L’Inter accetta le scuse di Sarri, ma c’è la denuncia della nuova Dc

23 Gennaio 2016

MILANO. Si chiude il caso Mancini-Sarri per la frase del tecnico del Napoli a quello dell’Inter («sei un frocio, un finocchio»), con le scuse – accettate – dell’allenatore e del club azzurro. Ma si...

MILANO. Si chiude il caso Mancini-Sarri per la frase del tecnico del Napoli a quello dell’Inter («sei un frocio, un finocchio»), con le scuse – accettate – dell’allenatore e del club azzurro.

Ma si apre quello Sarri-Dc Nuova. Sì, perché, sempre il tecnico partenopeo, nell’intervista immediatamente dopo l’episodio in campo alla fine della partita di Coppa Italia (vinta dall’Inter al San Paolo, che ha eliminato il Napoli ai quarti), ha sottolineato che «ho detto quella frase come se avessi detto “sei un democristiano”». Ed è stato denunciato per diffamazione dalla Democrazia Cristiana.Ma andiamo per ordine.

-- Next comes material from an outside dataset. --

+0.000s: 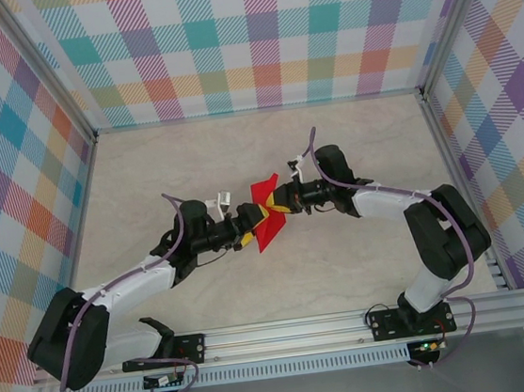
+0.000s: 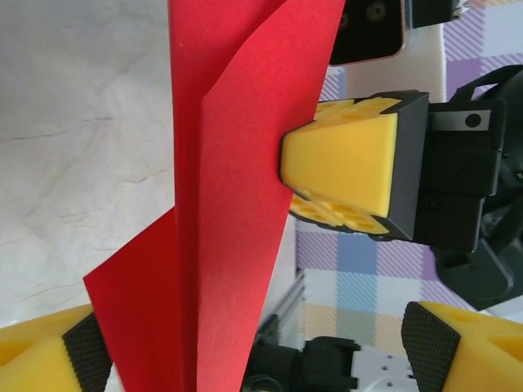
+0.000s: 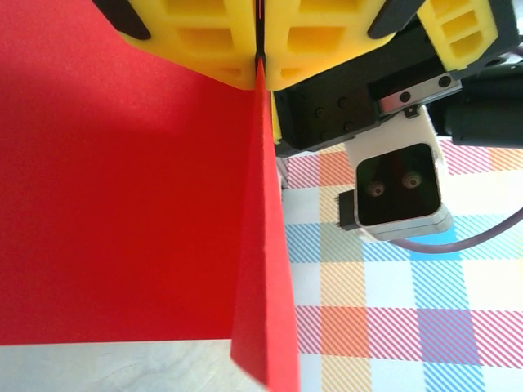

L'allenatore dell'Inter insieme al club nerazzurro hanno accettato le scuse del tecnico Sarri. Mancini lo aveva già detto alle Iene che ieri sono state ad Appiano Gentile. Visita seguita da una nota del club nerazzurro. «L'Inter - si legge nella nota - conferma il proprio completo supporto a Mancini ed alla posizione etica da lui assunta durante i commenti al termine della partita. Sin dalla fondazione dell'Inter vi è la convinzione che tutti i giocatori, senza distinzione di nazionalità, lingua, religione, condizioni e orientamenti personali e sociali, siano i benvenuti in squadra. È giunto il momento di tracciare una linea che possa porre fine alle tante discussioni nate durante gli ultimi minuti di gara. Mancini e il Club desiderano accettare - prosegue la nota - le scuse presentate da Sarri e dal Napoli».

Finita qui? Neanche per sogno. Ecco che entra “in campo” la Dc. «Ho detto la prima offesa che mi è venuta in mente, gli avrei potuto dire sei un democristiano», è la frase incriminata. Così il presidente della Democrazia Cristiana Nuova, Alberto Alessi ha presentato ieri alla procura della repubblica di Palermo una denuncia-querela nei confronti di Sarri per diffamazione. Alberto Alessi, ex deputato Dc, figlio di Giuseppe Alessi, primo presidente della Regione siciliana e tra i fondatori della Dc, non ha gradito le parole di Sarri che offendono «un'intera parte della storia della Repubblica italiana. Con le sue parole - ha detto Alberto Alessi - Sarri ha mortificato un movimento che ha “fatto” l'Italia ed è stato contraddistinto da illustri personaggi e statisti. Non si può pensare che “democristiano” sia un'offesa». Basteranno, stavolta, le scuse di Sarri?